What to do when the power is off all day.

Last week, this blog and MakeMeAPassword.org were temporarily migrated to Azure due to a long term power outage at my house.

Hopefully, no one noticed (even if my day was highly disrupted).

I certainly noticed this!

This article is how I prepared, migrated to Azure and then migrated back.

On Self-Hosting

Self-hosting is not something I’d recommend for anyone else, but it works really well for me.

Professionally, I build and maintain websites like MakeMeAPassword.org which are hosted on IIS. I support sites hosted on Linux. And I am often tasked with troubleshooting or migrating websites which involves making DNS or webserver changes. So I have a considerable working knowledge of what’s involved in hosting.

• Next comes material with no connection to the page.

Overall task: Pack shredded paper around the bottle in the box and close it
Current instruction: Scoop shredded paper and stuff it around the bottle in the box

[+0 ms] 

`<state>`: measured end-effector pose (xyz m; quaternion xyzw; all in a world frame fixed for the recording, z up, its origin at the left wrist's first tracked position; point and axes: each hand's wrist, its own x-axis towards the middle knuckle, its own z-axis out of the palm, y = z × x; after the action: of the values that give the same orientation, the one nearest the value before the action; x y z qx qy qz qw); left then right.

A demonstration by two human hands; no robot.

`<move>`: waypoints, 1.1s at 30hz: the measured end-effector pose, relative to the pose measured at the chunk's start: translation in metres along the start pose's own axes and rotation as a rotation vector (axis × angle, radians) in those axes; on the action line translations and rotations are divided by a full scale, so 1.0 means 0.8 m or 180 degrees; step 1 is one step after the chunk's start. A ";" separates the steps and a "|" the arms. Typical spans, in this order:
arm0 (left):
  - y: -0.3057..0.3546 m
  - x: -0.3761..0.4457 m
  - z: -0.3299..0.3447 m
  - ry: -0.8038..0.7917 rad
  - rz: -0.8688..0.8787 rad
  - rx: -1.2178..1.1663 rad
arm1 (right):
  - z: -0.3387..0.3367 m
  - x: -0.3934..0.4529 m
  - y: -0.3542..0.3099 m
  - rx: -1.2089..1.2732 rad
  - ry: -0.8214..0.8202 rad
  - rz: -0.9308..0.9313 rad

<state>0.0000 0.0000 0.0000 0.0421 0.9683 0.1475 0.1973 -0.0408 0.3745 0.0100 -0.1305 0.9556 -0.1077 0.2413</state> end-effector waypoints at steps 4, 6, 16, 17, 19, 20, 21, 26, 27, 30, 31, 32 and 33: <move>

I have bought appropriate hardware for hosting (reliable server, router and a UPS). Which lets me run the sites without great drama. The UPS will let me survive a few minutes of power outage, but not much longer than that - it’s mostly there to make sure the server will shut down cleanly.

The best part: self-hosting is extremely cheap. As in, I pay a bit extra for a static IPv4 address (which I need for work anyway) and a bit more for electricity. And even the cheapest hosting can’t touch that.

(The main difference between my self-hosted setup and real hosting is my ADSL connection is much slower than a real hosting company’s network link).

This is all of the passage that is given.